Task objective:
The data below needs to be returned exactly, line for line.

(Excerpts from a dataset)
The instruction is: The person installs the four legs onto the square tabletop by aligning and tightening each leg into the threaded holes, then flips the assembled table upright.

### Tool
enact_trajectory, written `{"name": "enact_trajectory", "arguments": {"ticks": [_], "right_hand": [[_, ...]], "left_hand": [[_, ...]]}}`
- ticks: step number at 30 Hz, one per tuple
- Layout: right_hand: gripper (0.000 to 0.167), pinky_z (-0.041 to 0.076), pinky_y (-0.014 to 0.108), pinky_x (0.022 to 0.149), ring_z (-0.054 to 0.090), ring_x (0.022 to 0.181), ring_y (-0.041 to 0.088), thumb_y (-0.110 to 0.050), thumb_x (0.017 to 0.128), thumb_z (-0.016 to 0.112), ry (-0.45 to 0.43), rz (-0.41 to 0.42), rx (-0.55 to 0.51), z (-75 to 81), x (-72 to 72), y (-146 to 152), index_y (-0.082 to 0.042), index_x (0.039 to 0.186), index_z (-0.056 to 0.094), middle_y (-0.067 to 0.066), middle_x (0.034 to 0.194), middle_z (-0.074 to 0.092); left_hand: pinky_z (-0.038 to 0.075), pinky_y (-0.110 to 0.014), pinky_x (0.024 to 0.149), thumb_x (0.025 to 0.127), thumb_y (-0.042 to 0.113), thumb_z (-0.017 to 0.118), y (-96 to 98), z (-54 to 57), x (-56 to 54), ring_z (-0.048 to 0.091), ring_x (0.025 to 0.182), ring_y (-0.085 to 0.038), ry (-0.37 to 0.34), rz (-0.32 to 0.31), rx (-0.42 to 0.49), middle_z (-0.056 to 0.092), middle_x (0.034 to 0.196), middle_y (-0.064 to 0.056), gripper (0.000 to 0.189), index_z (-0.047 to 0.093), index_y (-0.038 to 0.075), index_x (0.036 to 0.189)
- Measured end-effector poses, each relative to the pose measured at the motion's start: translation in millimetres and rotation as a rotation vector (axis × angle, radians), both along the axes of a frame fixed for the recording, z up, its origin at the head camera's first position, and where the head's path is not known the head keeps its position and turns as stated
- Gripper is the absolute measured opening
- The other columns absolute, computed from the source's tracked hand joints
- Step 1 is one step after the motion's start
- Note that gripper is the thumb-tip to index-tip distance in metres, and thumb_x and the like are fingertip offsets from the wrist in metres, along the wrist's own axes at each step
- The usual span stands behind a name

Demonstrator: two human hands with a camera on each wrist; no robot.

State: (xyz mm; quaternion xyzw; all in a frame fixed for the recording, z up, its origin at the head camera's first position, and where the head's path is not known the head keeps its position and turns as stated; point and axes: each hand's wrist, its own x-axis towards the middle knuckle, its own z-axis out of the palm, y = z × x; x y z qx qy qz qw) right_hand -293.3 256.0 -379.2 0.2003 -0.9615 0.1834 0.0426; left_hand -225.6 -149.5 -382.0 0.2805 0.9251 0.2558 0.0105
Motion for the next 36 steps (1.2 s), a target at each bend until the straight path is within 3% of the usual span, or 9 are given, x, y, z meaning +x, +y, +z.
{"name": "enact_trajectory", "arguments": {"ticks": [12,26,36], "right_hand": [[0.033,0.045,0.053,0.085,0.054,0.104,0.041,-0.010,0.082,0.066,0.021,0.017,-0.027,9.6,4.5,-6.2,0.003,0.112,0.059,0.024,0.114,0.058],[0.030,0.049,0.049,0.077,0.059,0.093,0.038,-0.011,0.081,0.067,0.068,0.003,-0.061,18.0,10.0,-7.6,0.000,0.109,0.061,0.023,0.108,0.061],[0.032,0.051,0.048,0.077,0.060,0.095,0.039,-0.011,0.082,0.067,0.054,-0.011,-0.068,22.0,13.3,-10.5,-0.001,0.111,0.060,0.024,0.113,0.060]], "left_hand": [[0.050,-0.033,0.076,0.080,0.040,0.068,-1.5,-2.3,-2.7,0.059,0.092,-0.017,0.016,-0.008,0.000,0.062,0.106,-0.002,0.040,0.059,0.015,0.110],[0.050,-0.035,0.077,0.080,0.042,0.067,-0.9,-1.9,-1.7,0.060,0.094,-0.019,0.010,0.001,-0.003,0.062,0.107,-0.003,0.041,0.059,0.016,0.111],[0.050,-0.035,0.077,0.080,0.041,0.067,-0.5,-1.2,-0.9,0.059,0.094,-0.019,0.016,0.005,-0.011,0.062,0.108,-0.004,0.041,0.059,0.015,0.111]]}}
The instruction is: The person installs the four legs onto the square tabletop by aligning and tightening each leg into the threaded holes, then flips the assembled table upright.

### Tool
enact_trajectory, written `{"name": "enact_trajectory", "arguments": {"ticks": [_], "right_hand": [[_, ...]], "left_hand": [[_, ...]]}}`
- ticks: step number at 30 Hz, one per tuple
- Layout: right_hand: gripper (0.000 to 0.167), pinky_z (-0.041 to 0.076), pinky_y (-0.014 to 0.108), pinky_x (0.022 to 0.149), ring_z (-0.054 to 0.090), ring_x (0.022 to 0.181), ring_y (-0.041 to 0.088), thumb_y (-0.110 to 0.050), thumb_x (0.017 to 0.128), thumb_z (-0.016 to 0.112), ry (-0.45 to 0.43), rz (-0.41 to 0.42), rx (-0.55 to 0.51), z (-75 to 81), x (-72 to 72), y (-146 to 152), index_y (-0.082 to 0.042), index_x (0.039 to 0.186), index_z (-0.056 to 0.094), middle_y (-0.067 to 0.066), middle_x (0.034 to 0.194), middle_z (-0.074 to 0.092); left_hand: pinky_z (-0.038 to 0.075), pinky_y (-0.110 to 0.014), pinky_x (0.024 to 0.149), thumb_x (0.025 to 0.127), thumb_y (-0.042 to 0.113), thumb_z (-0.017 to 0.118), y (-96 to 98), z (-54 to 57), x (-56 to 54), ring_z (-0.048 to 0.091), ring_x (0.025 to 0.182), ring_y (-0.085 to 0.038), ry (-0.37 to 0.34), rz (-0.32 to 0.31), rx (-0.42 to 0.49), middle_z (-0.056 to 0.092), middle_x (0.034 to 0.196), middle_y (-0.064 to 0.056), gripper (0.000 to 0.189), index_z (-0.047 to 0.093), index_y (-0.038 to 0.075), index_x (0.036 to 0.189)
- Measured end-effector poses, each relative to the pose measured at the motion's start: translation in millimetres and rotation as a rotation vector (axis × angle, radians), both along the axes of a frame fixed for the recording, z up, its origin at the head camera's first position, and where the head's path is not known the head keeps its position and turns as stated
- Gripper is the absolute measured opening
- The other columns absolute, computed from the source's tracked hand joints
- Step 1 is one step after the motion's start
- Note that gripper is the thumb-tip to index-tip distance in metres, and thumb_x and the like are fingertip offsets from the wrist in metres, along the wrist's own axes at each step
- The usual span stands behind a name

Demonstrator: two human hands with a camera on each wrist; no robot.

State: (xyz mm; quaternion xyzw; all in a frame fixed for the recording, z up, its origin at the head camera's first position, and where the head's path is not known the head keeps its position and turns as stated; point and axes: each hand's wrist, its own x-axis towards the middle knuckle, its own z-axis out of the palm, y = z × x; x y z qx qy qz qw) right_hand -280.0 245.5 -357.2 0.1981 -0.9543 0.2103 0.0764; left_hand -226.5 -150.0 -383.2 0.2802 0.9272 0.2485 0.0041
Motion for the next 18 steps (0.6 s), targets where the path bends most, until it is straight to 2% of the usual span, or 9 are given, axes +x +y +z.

Task output:
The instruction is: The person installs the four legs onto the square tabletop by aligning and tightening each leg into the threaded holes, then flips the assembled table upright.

### Tool
enact_trajectory, written `{"name": "enact_trajectory", "arguments": {"ticks": [_], "right_hand": [[_, ...]], "left_hand": [[_, ...]]}}`
- ticks: step number at 30 Hz, one per tuple
- Layout: right_hand: gripper (0.000 to 0.167), pinky_z (-0.041 to 0.076), pinky_y (-0.014 to 0.108), pinky_x (0.022 to 0.149), ring_z (-0.054 to 0.090), ring_x (0.022 to 0.181), ring_y (-0.041 to 0.088), thumb_y (-0.110 to 0.050), thumb_x (0.017 to 0.128), thumb_z (-0.016 to 0.112), ry (-0.45 to 0.43), rz (-0.41 to 0.42), rx (-0.55 to 0.51), z (-75 to 81), x (-72 to 72), y (-146 to 152), index_y (-0.082 to 0.042), index_x (0.039 to 0.186), index_z (-0.056 to 0.094), middle_y (-0.067 to 0.066), middle_x (0.034 to 0.194), middle_z (-0.074 to 0.092); left_hand: pinky_z (-0.038 to 0.075), pinky_y (-0.110 to 0.014), pinky_x (0.024 to 0.149), thumb_x (0.025 to 0.127), thumb_y (-0.042 to 0.113), thumb_z (-0.017 to 0.118), y (-96 to 98), z (-54 to 57), x (-56 to 54), ring_z (-0.048 to 0.091), ring_x (0.025 to 0.182), ring_y (-0.085 to 0.038), ry (-0.37 to 0.34), rz (-0.32 to 0.31), rx (-0.42 to 0.49), middle_z (-0.056 to 0.092), middle_x (0.034 to 0.196), middle_y (-0.064 to 0.056), gripper (0.000 to 0.189), index_z (-0.047 to 0.093), index_y (-0.038 to 0.075), index_x (0.036 to 0.189)
- Measured end-effector poses, each relative to the pose measured at the motion's start: translation in millimetres and rotation as a rotation vector (axis × angle, radians), both along the axes of a frame fixed for the recording, z up, its origin at the head camera's first position, and where the head's path is not known the head keeps its position and turns as stated
- Gripper is the absolute measured opening
- The other columns absolute, computed from the source's tracked hand joints
- Step 1 is one step after the motion's start
- Note that gripper is the thumb-tip to index-tip distance in metres, and thumb_x and the like are fingertip offsets from the wrist in metres, along the wrist's own axes at each step
- The usual span stands behind a name

Demonstrator: two human hands with a camera on each wrist; no robot.

State: (xyz mm; quaternion xyzw; all in a frame fixed for the recording, z up, its origin at the head camera's first position, and where the head's path is not known the head keeps its position and turns as stated; point and axes: each hand's wrist, its own x-axis towards the middle knuckle, its own z-axis out of the palm, y = z × x; x y z qx qy qz qw) right_hand -293.3 256.0 -379.2 0.2003 -0.9615 0.1834 0.0426; left_hand -225.6 -149.5 -382.0 0.2805 0.9251 0.2558 0.0105
Motion for the next 36 steps (1.2 s), a target at each bend until the straight path is within 3% of the usual span, or 9 are given, x, y, z meaning +x, +y, +z.
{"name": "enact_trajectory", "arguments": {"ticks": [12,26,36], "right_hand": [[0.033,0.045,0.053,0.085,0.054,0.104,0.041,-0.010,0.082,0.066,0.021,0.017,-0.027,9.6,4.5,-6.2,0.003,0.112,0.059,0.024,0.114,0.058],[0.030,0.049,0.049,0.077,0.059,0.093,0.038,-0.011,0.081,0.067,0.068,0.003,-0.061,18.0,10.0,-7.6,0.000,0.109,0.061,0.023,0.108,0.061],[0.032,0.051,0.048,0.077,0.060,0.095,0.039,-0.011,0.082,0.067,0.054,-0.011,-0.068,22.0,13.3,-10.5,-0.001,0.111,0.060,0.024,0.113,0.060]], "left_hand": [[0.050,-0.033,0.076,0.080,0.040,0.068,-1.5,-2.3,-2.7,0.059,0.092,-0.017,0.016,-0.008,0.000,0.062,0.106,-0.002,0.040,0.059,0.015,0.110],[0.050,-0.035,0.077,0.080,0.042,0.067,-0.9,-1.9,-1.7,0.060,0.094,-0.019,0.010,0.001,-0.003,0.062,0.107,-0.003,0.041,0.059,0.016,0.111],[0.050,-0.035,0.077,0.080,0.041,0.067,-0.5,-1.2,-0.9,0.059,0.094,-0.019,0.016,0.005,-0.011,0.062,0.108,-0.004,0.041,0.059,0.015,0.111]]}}
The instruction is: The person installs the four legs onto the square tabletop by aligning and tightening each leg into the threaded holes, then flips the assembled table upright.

### Tool
enact_trajectory, written `{"name": "enact_trajectory", "arguments": {"ticks": [_], "right_hand": [[_, ...]], "left_hand": [[_, ...]]}}`
- ticks: step number at 30 Hz, one per tuple
- Layout: right_hand: gripper (0.000 to 0.167), pinky_z (-0.041 to 0.076), pinky_y (-0.014 to 0.108), pinky_x (0.022 to 0.149), ring_z (-0.054 to 0.090), ring_x (0.022 to 0.181), ring_y (-0.041 to 0.088), thumb_y (-0.110 to 0.050), thumb_x (0.017 to 0.128), thumb_z (-0.016 to 0.112), ry (-0.45 to 0.43), rz (-0.41 to 0.42), rx (-0.55 to 0.51), z (-75 to 81), x (-72 to 72), y (-146 to 152), index_y (-0.082 to 0.042), index_x (0.039 to 0.186), index_z (-0.056 to 0.094), middle_y (-0.067 to 0.066), middle_x (0.034 to 0.194), middle_z (-0.074 to 0.092); left_hand: pinky_z (-0.038 to 0.075), pinky_y (-0.110 to 0.014), pinky_x (0.024 to 0.149), thumb_x (0.025 to 0.127), thumb_y (-0.042 to 0.113), thumb_z (-0.017 to 0.118), y (-96 to 98), z (-54 to 57), x (-56 to 54), ring_z (-0.048 to 0.091), ring_x (0.025 to 0.182), ring_y (-0.085 to 0.038), ry (-0.37 to 0.34), rz (-0.32 to 0.31), rx (-0.42 to 0.49), middle_z (-0.056 to 0.092), middle_x (0.034 to 0.196), middle_y (-0.064 to 0.056), gripper (0.000 to 0.189), index_z (-0.047 to 0.093), index_y (-0.038 to 0.075), index_x (0.036 to 0.189)
- Measured end-effector poses, each relative to the pose measured at the motion's start: translation in millimetres and rotation as a rotation vector (axis × angle, radians), both along the axes of a frame fixed for the recording, z up, its origin at the head camera's first position, and where the head's path is not known the head keeps its position and turns as stated
- Gripper is the absolute measured opening
- The other columns absolute, computed from the source's tracked hand joints
- Step 1 is one step after the motion's start
- Note that gripper is the thumb-tip to index-tip distance in metres, and thumb_x and the like are fingertip offsets from the wrist in metres, along the wrist's own axes at each step
- The usual span stands behind a name

Demonstrator: two human hands with a camera on each wrist; no robot.

State: (xyz mm; quaternion xyzw; all in a frame fixed for the recording, z up, its origin at the head camera's first position, and where the head's path is not known the head keeps its position and turns as stated; point and axes: each hand's wrist, its own x-axis towards the middle knuckle, its own z-axis out of the palm, y = z × x; x y z qx qy qz qw) right_hand -280.0 245.5 -357.2 0.1981 -0.9543 0.2103 0.0764; left_hand -226.5 -150.0 -383.2 0.2802 0.9272 0.2485 0.0041
Motion for the next 18 steps (0.6 s), targets where the path bends most, until it is straight to 2% of the usual span, or 9 are given, axes +x +y +z.

With this, the output is complete.